[Work task]
Return copies of the lines below that mention "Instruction".

(Records from a collection)

=== Section Start ===

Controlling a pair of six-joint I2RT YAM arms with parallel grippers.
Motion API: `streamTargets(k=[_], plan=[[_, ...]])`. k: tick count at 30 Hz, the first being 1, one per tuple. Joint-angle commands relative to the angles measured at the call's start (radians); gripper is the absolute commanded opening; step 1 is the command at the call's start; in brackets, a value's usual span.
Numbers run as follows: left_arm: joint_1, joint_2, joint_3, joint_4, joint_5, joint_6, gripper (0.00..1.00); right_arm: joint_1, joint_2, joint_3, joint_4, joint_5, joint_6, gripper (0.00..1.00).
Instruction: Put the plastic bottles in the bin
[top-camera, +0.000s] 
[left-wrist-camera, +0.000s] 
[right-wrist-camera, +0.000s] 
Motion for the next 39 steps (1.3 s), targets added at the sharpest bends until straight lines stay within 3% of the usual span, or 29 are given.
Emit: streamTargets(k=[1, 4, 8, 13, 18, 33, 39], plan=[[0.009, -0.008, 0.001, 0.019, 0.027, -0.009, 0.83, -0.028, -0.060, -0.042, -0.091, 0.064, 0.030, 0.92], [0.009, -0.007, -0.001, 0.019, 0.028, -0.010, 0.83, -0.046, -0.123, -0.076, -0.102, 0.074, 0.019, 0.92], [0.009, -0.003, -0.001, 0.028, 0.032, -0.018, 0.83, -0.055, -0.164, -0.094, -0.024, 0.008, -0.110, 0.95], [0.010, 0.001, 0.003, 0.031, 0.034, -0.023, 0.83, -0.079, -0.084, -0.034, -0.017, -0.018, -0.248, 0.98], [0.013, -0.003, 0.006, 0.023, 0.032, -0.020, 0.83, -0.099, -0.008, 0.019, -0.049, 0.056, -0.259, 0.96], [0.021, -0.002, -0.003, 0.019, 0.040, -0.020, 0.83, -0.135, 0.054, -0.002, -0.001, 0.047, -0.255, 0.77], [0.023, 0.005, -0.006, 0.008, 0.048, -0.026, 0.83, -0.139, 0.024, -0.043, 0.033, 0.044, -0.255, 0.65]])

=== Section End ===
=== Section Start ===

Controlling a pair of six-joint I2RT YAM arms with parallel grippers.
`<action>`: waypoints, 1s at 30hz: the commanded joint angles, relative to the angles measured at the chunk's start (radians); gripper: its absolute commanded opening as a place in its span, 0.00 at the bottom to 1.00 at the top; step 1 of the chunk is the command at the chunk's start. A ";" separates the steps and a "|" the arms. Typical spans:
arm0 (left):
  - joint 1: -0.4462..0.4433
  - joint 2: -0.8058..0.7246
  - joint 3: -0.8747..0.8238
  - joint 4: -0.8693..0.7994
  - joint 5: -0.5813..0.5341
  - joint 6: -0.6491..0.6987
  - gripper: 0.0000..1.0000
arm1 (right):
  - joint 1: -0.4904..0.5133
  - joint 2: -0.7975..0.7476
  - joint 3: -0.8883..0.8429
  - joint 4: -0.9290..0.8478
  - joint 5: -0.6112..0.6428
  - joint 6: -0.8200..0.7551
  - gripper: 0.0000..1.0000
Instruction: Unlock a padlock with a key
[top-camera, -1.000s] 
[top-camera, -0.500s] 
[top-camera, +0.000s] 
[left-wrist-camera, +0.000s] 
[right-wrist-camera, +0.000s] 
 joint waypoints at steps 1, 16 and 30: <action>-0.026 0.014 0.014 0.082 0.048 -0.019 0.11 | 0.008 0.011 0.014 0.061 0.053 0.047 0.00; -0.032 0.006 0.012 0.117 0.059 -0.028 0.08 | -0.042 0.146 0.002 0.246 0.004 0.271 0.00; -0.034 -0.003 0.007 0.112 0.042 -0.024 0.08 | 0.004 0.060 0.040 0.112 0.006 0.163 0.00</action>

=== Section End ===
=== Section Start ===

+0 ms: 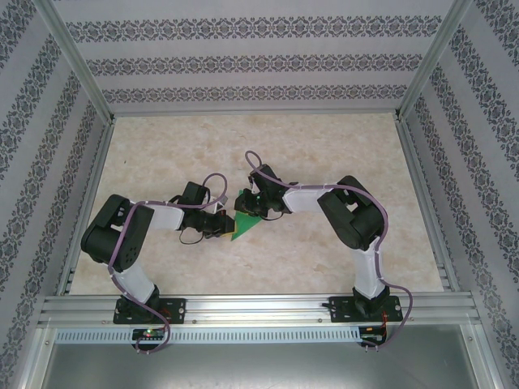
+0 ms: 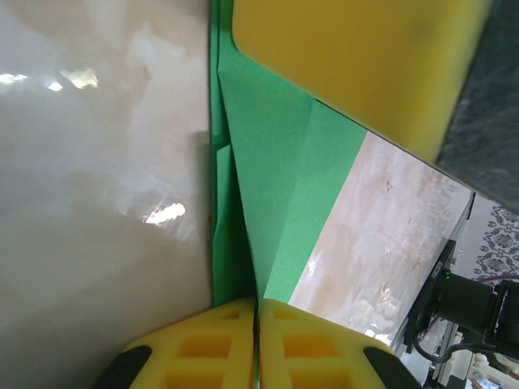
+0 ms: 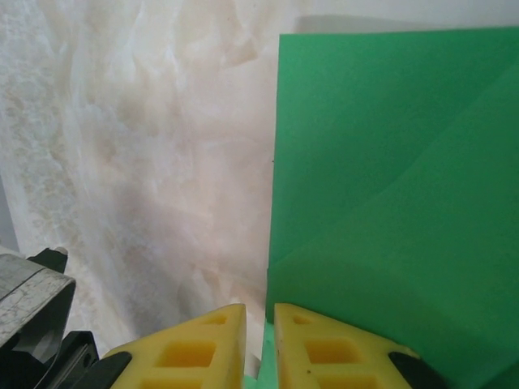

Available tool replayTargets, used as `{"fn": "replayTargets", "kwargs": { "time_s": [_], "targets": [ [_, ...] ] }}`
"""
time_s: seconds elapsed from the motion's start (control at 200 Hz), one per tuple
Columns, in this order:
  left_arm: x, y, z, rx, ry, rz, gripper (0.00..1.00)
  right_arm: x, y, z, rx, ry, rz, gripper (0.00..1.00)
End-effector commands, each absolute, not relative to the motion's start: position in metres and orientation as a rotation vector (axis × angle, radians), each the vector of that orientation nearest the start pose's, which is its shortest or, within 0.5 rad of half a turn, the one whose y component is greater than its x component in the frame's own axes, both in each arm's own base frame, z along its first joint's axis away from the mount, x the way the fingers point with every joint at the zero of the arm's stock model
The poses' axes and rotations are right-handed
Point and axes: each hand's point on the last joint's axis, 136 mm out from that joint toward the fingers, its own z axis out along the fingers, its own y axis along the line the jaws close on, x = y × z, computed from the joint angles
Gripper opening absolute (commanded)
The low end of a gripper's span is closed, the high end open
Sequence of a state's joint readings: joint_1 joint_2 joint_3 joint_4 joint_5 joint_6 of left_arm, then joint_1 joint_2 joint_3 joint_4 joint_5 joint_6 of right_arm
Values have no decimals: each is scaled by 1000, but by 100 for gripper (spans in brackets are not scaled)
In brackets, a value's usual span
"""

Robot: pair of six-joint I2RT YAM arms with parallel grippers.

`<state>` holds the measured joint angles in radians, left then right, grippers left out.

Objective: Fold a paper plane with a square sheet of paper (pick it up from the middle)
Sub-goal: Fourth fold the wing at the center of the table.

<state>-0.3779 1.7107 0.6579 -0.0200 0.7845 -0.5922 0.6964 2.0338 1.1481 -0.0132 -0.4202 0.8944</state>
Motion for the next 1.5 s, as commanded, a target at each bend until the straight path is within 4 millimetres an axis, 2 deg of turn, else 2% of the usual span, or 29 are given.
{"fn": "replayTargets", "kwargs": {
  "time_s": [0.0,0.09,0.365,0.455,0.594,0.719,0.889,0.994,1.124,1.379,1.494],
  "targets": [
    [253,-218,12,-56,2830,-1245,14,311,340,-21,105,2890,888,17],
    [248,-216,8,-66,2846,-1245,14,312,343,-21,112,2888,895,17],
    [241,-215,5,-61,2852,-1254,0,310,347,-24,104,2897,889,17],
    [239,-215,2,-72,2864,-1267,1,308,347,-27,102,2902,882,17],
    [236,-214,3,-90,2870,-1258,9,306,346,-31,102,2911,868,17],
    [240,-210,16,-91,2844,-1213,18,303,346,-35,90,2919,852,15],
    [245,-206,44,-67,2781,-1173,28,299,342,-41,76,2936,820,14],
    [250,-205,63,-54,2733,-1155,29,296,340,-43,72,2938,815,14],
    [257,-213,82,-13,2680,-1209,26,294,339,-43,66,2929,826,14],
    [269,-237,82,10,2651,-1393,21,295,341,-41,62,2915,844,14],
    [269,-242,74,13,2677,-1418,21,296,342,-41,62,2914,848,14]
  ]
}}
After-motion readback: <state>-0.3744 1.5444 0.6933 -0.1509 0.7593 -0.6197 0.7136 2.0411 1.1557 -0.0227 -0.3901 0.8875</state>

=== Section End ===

[Solved exercise]
Instruction: Put the plastic bottles in the bin
Instruction: Unlock a padlock with a key

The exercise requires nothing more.